▶ YOUR ASSIGNMENT
For the word "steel", count the lines below that contain it. Give the number alone.

[DATASET CONTENT — start]

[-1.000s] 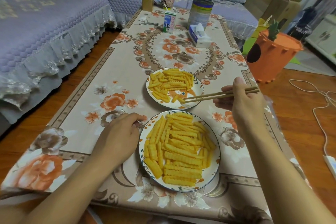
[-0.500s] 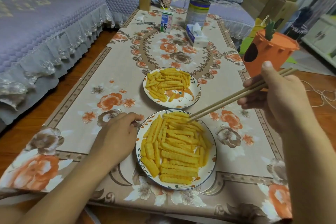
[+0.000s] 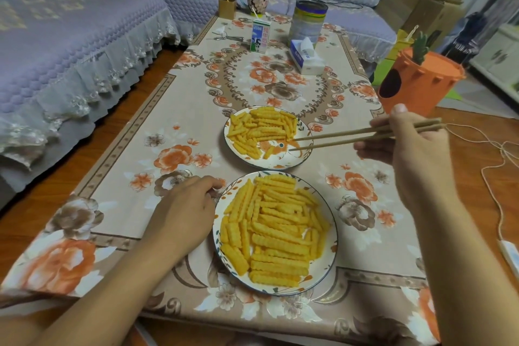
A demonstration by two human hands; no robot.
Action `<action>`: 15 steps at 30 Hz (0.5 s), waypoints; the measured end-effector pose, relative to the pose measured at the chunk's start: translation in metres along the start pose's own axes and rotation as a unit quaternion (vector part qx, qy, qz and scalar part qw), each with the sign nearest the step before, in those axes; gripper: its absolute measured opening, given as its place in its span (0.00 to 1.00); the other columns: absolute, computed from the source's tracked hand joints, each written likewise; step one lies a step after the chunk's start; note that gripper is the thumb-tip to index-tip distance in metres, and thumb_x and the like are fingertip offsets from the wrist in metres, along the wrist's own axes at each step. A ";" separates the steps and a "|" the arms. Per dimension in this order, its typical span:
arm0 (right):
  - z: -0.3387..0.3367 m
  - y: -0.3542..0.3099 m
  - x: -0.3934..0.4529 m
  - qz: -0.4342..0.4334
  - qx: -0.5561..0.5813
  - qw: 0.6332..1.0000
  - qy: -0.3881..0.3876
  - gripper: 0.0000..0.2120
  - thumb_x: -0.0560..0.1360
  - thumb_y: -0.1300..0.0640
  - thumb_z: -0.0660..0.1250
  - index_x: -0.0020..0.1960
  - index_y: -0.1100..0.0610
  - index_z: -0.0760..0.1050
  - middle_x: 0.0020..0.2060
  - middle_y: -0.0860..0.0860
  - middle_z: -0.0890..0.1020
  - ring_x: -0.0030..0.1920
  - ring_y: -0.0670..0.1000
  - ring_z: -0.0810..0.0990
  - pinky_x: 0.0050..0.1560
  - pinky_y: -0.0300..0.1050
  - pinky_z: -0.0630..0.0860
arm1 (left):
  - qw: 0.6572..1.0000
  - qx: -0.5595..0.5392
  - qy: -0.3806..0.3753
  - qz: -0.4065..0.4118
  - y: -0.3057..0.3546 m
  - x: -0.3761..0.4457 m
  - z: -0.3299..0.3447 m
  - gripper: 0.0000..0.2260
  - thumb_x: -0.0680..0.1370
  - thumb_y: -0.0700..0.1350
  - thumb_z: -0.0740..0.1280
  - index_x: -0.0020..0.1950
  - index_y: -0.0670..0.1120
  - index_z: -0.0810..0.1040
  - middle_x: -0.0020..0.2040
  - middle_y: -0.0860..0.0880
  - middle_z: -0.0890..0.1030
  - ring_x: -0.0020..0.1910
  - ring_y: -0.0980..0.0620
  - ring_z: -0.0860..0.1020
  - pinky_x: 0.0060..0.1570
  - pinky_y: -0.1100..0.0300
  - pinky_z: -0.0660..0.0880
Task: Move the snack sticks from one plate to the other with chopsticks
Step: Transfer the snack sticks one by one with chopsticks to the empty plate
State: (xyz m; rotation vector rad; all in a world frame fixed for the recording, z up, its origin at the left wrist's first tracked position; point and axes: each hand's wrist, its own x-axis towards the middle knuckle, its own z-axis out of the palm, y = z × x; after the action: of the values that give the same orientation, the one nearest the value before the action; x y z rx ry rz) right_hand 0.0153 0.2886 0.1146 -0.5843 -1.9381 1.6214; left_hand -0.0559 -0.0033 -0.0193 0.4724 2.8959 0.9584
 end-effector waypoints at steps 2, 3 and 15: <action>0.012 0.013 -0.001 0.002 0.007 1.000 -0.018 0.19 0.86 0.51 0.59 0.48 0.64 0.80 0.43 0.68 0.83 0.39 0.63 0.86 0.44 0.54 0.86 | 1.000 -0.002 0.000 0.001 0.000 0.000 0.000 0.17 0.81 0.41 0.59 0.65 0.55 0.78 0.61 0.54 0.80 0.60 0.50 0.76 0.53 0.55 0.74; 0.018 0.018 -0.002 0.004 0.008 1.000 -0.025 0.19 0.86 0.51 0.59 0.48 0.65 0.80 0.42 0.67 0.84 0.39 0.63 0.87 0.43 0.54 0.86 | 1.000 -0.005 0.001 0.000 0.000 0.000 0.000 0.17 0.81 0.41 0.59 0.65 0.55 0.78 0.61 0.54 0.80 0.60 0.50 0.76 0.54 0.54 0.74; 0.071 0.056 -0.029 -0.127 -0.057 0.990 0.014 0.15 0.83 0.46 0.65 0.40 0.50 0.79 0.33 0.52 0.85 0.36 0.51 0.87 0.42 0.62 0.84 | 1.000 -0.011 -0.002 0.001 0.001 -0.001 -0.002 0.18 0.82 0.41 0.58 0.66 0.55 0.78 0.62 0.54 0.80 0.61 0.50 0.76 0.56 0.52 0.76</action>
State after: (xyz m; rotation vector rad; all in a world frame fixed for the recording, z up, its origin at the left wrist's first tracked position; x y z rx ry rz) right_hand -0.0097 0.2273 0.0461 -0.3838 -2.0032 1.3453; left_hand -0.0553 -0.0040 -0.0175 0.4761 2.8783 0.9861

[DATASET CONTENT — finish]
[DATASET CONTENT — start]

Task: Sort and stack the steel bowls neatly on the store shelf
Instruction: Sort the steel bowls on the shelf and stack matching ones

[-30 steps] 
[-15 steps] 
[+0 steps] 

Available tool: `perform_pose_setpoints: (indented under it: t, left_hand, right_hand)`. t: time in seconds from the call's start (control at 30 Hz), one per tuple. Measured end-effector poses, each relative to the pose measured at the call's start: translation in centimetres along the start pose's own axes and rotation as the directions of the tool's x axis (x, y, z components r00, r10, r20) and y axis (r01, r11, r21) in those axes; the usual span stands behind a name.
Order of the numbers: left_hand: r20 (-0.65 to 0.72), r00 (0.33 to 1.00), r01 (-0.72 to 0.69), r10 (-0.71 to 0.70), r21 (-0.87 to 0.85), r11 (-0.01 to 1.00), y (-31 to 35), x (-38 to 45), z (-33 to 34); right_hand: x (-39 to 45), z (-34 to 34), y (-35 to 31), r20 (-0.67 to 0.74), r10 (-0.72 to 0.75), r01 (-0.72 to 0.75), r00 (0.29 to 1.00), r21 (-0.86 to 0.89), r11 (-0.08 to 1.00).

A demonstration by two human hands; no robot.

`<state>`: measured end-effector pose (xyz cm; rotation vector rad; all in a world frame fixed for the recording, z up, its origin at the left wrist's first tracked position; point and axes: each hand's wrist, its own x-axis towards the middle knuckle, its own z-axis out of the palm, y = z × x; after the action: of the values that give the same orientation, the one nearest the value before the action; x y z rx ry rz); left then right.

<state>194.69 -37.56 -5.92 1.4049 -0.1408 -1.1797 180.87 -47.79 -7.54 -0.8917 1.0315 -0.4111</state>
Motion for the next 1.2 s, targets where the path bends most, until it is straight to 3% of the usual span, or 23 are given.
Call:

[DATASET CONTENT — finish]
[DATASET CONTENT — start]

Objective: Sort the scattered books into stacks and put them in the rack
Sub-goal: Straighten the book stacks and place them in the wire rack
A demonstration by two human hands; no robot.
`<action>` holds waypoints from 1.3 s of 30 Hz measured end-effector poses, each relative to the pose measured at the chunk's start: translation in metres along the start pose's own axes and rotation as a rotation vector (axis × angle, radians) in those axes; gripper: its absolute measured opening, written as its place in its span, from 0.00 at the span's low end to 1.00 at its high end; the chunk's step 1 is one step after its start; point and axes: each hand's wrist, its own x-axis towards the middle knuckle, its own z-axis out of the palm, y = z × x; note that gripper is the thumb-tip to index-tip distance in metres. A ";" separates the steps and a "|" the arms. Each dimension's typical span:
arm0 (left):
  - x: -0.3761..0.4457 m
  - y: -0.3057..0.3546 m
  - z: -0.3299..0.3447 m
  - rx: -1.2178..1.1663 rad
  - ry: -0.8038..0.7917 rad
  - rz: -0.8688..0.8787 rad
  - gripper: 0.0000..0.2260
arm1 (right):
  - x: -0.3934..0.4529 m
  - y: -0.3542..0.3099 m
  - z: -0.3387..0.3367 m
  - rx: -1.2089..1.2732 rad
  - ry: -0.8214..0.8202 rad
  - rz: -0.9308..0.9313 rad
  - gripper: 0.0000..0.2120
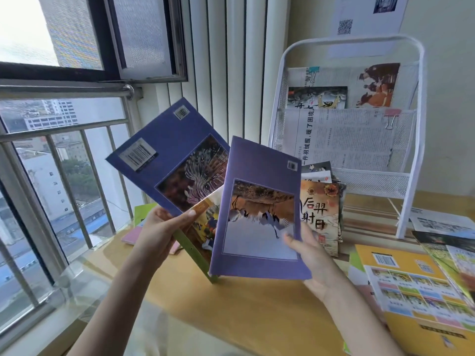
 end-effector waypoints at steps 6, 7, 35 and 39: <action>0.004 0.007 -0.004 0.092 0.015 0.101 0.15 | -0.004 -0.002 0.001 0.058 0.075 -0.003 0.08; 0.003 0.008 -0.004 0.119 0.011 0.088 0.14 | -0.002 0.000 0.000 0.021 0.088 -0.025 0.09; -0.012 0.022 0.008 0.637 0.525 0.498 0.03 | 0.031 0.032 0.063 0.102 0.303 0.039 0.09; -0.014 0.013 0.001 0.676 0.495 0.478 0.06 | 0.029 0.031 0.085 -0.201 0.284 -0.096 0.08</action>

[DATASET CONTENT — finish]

▶ WRITTEN RESPONSE
2